Bashora v Republic [2023] KECA 767 (KLR)
Full Case Text
Bashora v Republic (Criminal Appeal 10 of 2020) [2023] KECA 767 (KLR) (23 June 2023) (Judgment)
Neutral citation: [2023] KECA 767 (KLR)
Republic of Kenya
In the Court of Appeal at Mombasa
Criminal Appeal 10 of 2020
P Nyamweya, JW Lessit & GV Odunga, JJA
June 23, 2023
Between
Paul Bajila Bashora
Appellant
and
Republic
Respondent
(Being an Appeal against the conviction and sentence of the High Court of Kenya at Malindi delivered on 2nd January, 2020 in Criminal Appeal No. 30 of 2019 Originally Malindi CM Criminal Case No. 3 of 2017)
Judgment
1. This is a second appeal by the appellant, Paul Bajila Bashora. Being a second appeal, our mandate is limited under section 361 of the Criminal Procedure Code to consideration of matters of law only. The role of this court was in this regard set out in Karani v R(2010) 1 KLR 73 as follows:“…. By dint of the provision of section 361 of the Criminal Procedure Code, we are enjoined to consider only matters of law. We cannot interfere with decision of the superior court on fact unless it is demonstrated that the trial court and the first appellate court considered matters they ought not to have considered or that they failed to consider matter they should have considered or that looking at the evidence as a whole they were plainly wrong decision, in which case such omission or commission would be treated as a matter of law.”
2. The appellant was charged before the Chief Magistrates Court at Malindi in CMCC No 3 of 2019 for the offence of defilement contrary to section 8(1) as read with section 8(3) of the Sexual Offences Act (hereinafter SOA).
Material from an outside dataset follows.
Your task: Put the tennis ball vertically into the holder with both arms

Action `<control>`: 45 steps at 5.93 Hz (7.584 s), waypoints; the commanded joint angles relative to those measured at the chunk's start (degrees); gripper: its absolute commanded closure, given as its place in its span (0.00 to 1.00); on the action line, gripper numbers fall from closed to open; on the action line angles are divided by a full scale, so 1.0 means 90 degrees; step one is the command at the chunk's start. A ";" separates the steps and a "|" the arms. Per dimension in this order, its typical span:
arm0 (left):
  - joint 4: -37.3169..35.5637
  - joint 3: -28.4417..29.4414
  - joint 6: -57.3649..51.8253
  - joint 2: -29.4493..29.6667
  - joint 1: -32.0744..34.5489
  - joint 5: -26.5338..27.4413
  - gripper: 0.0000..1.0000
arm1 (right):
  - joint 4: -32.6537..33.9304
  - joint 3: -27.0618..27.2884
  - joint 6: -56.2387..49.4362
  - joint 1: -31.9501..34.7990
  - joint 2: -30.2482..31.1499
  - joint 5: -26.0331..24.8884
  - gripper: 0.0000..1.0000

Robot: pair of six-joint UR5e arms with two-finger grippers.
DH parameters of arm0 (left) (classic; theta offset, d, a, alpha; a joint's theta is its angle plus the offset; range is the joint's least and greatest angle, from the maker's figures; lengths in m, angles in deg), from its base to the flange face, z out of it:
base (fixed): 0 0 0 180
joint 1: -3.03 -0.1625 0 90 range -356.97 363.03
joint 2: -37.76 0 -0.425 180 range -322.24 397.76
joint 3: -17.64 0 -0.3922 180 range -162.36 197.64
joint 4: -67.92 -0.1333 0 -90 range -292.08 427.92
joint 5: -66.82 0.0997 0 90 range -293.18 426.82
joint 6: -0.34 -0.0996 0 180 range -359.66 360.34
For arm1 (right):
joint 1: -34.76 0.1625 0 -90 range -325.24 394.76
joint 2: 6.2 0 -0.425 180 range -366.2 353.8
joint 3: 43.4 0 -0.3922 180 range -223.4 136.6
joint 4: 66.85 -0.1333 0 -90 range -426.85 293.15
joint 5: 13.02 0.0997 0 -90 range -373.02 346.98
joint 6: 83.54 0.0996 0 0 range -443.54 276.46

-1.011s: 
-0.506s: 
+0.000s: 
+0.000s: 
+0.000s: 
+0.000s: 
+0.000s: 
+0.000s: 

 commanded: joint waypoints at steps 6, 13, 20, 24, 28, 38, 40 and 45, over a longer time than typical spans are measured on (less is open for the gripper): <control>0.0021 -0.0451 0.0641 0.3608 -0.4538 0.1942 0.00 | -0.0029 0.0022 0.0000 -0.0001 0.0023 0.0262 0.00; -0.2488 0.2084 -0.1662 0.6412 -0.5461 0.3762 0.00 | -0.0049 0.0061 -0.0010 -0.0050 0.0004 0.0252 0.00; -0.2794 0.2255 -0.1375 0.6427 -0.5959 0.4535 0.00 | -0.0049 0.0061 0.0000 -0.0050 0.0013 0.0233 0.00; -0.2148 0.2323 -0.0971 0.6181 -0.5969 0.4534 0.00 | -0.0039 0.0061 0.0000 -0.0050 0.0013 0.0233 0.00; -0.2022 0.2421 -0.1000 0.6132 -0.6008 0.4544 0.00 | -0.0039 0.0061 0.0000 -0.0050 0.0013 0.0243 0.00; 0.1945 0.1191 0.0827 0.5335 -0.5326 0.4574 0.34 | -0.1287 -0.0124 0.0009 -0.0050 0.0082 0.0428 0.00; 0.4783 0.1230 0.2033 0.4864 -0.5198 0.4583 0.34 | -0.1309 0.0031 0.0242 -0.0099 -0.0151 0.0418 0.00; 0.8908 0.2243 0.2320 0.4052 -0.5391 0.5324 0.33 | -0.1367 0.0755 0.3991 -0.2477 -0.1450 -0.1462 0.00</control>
The particulars of the charge were that on the September 14, 2016 in Magarini sub-county within Kilifi county caused his penis to penetrate into the vagina of DK a child aged 16 years. He also faced an alternative count of committing an indecent act with a child contrary to section 11(1) of the SOA.
3. The appellant pleaded not guilty to the charge. The prosecution called six witnesses while the appellant gave an unsworn statement and called no witness in his defence. On November 16, 2018 the learned trial magistrate, after considering the entire evidence adduced before the court found the appellant guilty of the charge of defilement and sentenced him to serve 20 years imprisonment. On appeal to the High Court the learned judge (Mativo J. as he then was), on January 2, 2020 upheld both the conviction and sentence by the trial court.
4. Aggrieved, the appellant lodged this appeal. The grounds of appeal are contained in the record of appeal and the supplementary grounds of appeal filed on November 10, 2020. The grounds raised were:i.That voire dire examination was not conducted on the complainant to verify whether she understood the nature of the oath before proceeding with the trial;ii.That the ingredients of defilement were not proved to the standard required in criminal law;iii.That the prosecution did not discharge its burden;iv.That the two courts below erred in upholding the conviction and sentence without observing that the appellant was not accorded a right to a fair trial guaranteed by article 25 (c) of the Constitution, thus leading to a miscarriage of justice;v.That the two courts below erred by erroneously evaluating the prosecution evidence and failing to observe the inconsistencies in the Prosecution case reaching an erroneous conclusion; and,vi.That the sentence was not consistent to the charges proved against him.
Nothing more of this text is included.